El avance en la consolidación de unas adecuadas políticas de bienestar -conformes a la demanda de la sociedad- suele generar, según dicen algunos estudiosos de la ciencia política, un estado de permanente reivindicación por parte de diferentes grupos sociales. Los más ortodoxos defensores de la doctrina liberal siempre han visto con recelo el gasto social unánimemente aceptado por los ciudadanos. La razón: ese nivel incuestionable de gasto será el primer paso de posteriores aumentos incontrolados del gasto público con el objeto de cubrir muy distintas necesidades. La intervención estatal puede ser sustituida por servicios cuya provisión es decidida por la propia sociedad, se argumenta. Pero lo que no llega a comprender este razonamiento es la idea de justicia social que moviliza la exigencia ciudadana en torno a cuestiones básicas como la sanidad, las pensiones y la educación. Se demanda al Estado una actuación efectiva en determinados aspectos del bienestar social por considerar que el acceso a tales servicios representa la conquista de un nuevo derecho. De modo que una ampliación del radio de acción de las políticas sociales constituye, antes que un motivo de preocupación para los piadosos detractores del gasto público, un logro en términos de igualdad por la garantía de un nivel mínimo de bienestar para todos los ciudadanos.

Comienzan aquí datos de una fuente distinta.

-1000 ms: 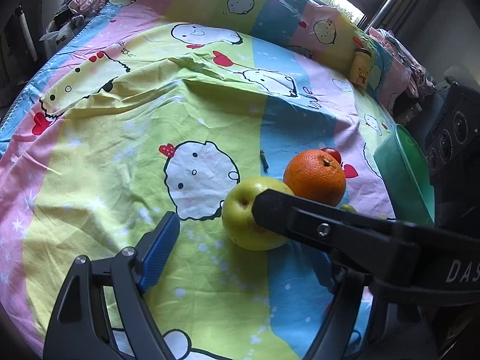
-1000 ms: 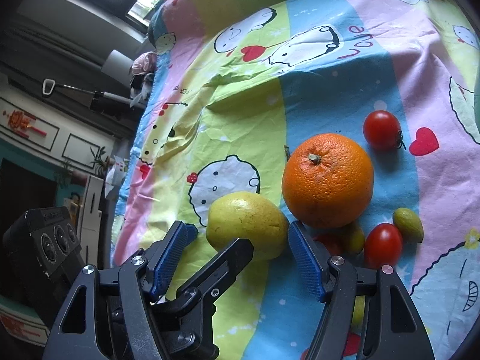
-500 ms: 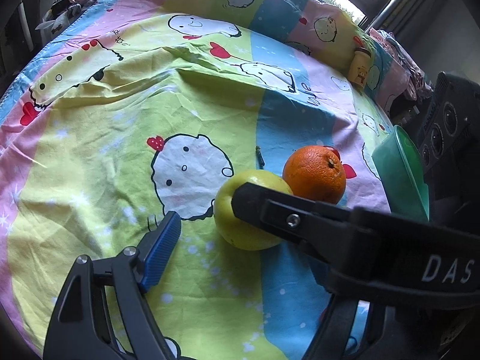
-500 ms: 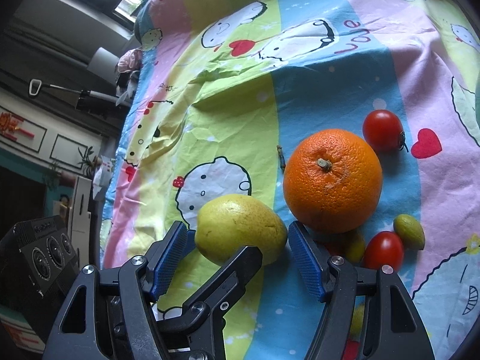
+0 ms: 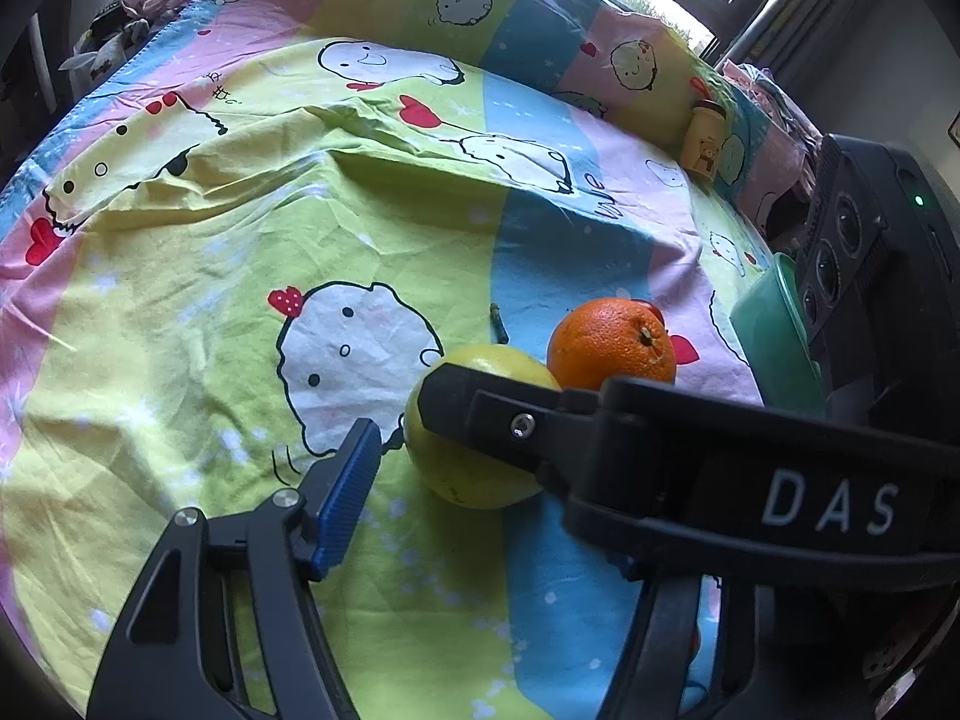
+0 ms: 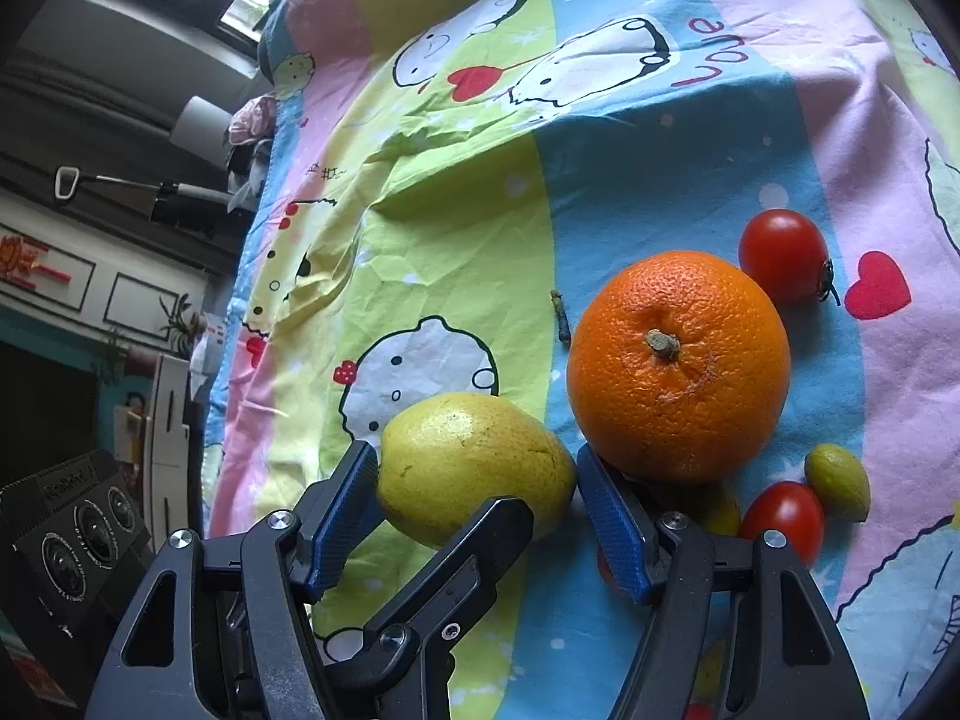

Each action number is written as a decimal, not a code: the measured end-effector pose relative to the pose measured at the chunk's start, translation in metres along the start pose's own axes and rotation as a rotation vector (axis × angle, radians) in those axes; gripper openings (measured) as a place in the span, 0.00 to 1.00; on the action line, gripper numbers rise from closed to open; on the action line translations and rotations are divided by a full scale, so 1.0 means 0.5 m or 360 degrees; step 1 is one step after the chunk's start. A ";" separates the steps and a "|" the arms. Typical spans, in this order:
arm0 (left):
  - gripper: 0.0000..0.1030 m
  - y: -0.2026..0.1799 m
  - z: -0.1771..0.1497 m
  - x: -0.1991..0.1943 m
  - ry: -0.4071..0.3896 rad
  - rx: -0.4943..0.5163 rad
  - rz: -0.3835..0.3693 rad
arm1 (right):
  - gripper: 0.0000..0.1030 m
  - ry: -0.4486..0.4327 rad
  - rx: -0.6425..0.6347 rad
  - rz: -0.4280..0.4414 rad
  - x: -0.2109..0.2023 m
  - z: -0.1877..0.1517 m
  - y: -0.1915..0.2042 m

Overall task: Organize fruits
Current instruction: 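Lower the right gripper around the green pear, then close the right gripper on the green pear and lift it, then carry the pear in the right gripper over the green basin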

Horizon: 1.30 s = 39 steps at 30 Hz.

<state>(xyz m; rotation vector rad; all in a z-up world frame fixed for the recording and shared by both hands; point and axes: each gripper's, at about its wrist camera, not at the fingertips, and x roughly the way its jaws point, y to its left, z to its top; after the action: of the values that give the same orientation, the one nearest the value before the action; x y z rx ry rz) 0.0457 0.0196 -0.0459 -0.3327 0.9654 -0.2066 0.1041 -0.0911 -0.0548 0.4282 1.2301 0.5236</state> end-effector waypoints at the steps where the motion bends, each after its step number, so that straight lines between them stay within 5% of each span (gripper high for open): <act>1: 0.56 -0.003 -0.001 -0.001 -0.0005 0.0012 -0.0005 | 0.69 -0.0002 -0.0010 -0.0001 0.000 0.000 0.001; 14: 0.54 -0.014 -0.007 -0.016 -0.0022 0.0043 0.0012 | 0.68 -0.0035 -0.0041 0.0018 -0.011 -0.010 0.003; 39: 0.54 -0.107 0.000 -0.101 -0.0241 0.0216 -0.0040 | 0.68 -0.0333 -0.0154 0.0037 -0.145 -0.034 0.033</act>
<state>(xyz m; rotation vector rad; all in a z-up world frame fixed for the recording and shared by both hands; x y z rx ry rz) 0.0163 -0.0142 0.0125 -0.2326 0.7937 -0.2649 0.0675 -0.1201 0.0057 0.4051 0.9961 0.5416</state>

En países como España, un campo en el que el Estado del Bienestar tiene camino para avanzar es el del cuidado de las personas dependientes. Representan la parte más débil de una sociedad que actualmente descarga el mayor peso de su cuidado en la familia. Del conjunto de personas dependientes que precisan una especial atención, uno de los sectores más numerosos es el de enfermos de alzheimer. El impacto que este mal tiene sobre la vida de las familias es considerable. La mayoría de los enfermos son cuidados en su propia casa o viven con alguno de sus hijos, y es conocido que la ayuda pública es escasa. El alzheimer no tiene todavía cura y su diagnóstico es difícil; en una sociedad cada vez más envejecida será vital avanzar en la prevención de esta enfermedad, que en bastantes casos no espera a lo que conocemos por ‘tercera edad’ y empieza a manifestarse antes de los 65 años. Lo que genéricamente era llamado en el pasado demencia senil es hoy, en una mayoría de afectados, el mal que definiera el neuropsiquiatra alemán Alzheimer a principios del siglo XX. En todos los enfermos se presentan, en cualquier caso, los mismos síntomas: pérdida de facultades mentales, trastornos de la conducta y de la personalidad, incapacidad progresiva para manejarse por sí mismo. A más edad, mayor número de personas que caen en las garras del alzheimer.

La degeneración neuronal es como una plaga que ha caído sobre la sociedad que históricamente está alcanzando una mayor esperanza de vida. Se dice que el alzheimer mata dos veces: primero la mente y después el cuerpo. Y lleva a muchas familias a vivir insoportables momentos de crisis por el trastorno que supone un padre o una madre que vive sus últimos años bajo este mal. El coste emocional, afectivo, temporal y también económico es inasumible en demasiados casos. Los parientes a los que toca hacerse cargo del enfermo comprueban los efectos indirectos del alzheimer en sus propios hogares. La asistencia del Estado queda reducida a unas muy escasas plazas en residencias y a limitados servicios. Las consecuencias sociales de la enfermedad requieren una mayor atención; el Estado del Bienestar habrá de adaptarse a las nuevas necesidades derivadas del envejecimiento. La dimensión sociosanitaria del alzheimer demanda que se le opongan recursos suficientes destinados al tratamiento especializado en la sanidad pública y el aumento del número de casos va a significar que la atención domiciliaria sea un pilar fundamental de las políticas sociales en las próximas décadas. El cuidado de los mayores debe estar en la ‘agenda’ de las preocupaciones sociales como lo está en la vida de las familias que tratan a diario con el alzheimer.